● **EXERCISE DESCRIPTION**
Please write out all the data exactly as shown.
*** Opening of RECORDED INFORMATION ***
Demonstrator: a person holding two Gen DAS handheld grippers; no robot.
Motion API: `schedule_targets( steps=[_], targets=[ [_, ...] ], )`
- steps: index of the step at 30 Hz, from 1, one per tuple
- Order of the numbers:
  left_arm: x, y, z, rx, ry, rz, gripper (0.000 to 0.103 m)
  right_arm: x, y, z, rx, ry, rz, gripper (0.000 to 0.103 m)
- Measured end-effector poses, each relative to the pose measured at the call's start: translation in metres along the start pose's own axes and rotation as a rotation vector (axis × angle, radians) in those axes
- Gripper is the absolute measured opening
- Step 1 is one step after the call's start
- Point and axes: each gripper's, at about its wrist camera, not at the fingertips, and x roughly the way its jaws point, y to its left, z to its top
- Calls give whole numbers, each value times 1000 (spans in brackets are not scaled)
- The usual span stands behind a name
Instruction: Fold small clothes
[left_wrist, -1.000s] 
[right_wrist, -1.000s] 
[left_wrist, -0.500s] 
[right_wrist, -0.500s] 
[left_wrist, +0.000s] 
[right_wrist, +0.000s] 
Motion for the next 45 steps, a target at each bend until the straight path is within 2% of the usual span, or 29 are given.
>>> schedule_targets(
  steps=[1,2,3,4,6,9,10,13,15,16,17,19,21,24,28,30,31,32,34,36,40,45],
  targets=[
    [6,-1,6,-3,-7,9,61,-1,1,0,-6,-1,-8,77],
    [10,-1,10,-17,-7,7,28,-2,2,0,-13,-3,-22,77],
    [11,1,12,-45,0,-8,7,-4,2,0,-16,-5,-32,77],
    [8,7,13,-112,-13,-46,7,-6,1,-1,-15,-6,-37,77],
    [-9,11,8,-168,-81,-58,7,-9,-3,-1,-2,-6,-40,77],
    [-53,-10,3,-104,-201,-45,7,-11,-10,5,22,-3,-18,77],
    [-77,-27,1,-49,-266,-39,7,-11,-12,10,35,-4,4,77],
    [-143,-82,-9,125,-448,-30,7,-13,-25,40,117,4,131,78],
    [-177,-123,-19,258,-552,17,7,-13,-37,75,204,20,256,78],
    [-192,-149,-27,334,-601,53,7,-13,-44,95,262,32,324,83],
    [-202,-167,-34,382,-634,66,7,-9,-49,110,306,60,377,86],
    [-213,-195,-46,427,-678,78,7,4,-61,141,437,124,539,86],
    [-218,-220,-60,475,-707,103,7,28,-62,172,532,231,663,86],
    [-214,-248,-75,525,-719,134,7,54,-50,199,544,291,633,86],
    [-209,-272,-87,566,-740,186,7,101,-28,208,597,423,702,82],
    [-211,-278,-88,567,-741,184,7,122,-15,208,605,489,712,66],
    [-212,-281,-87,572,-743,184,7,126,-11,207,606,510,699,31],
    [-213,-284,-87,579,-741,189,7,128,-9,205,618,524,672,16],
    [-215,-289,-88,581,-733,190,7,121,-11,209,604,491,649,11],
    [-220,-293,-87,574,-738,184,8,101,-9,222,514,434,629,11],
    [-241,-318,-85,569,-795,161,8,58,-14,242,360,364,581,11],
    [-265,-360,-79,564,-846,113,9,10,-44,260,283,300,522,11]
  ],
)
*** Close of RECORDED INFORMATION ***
● **EXERCISE OUTPUT**
Demonstrator: a person holding two Gen DAS handheld grippers; no robot.
Motion API: `schedule_targets( steps=[_], targets=[ [_, ...] ], )`
- steps: index of the step at 30 Hz, from 1, one per tuple
- Order of the numbers:
  left_arm: x, y, z, rx, ry, rz, gripper (0.000 to 0.103 m)
  right_arm: x, y, z, rx, ry, rz, gripper (0.000 to 0.103 m)
- Measured end-effector poses, each relative to the pose measured at the call's start: translation in metres along the start pose's own axes and rotation as a rotation vector (axis × angle, radians) in those axes
- Gripper is the absolute measured opening
- Step 1 is one step after the call's start
- Point and axes: each gripper's, at about its wrist camera, not at the fingertips, and x roughly the way its jaws point, y to its left, z to its top
- Calls give whole numbers, each value times 1000 (spans in brackets are not scaled)
- The usual span stands behind a name
Instruction: Fold small clothes
[left_wrist, -1.000s] 
[right_wrist, -1.000s] 
[left_wrist, -0.500s] 
[right_wrist, -0.500s] 
[left_wrist, +0.000s] 
[right_wrist, +0.000s] 
Motion for the next 45 steps, a target at each bend until the straight path is within 2% of the usual span, or 29 are given.
>>> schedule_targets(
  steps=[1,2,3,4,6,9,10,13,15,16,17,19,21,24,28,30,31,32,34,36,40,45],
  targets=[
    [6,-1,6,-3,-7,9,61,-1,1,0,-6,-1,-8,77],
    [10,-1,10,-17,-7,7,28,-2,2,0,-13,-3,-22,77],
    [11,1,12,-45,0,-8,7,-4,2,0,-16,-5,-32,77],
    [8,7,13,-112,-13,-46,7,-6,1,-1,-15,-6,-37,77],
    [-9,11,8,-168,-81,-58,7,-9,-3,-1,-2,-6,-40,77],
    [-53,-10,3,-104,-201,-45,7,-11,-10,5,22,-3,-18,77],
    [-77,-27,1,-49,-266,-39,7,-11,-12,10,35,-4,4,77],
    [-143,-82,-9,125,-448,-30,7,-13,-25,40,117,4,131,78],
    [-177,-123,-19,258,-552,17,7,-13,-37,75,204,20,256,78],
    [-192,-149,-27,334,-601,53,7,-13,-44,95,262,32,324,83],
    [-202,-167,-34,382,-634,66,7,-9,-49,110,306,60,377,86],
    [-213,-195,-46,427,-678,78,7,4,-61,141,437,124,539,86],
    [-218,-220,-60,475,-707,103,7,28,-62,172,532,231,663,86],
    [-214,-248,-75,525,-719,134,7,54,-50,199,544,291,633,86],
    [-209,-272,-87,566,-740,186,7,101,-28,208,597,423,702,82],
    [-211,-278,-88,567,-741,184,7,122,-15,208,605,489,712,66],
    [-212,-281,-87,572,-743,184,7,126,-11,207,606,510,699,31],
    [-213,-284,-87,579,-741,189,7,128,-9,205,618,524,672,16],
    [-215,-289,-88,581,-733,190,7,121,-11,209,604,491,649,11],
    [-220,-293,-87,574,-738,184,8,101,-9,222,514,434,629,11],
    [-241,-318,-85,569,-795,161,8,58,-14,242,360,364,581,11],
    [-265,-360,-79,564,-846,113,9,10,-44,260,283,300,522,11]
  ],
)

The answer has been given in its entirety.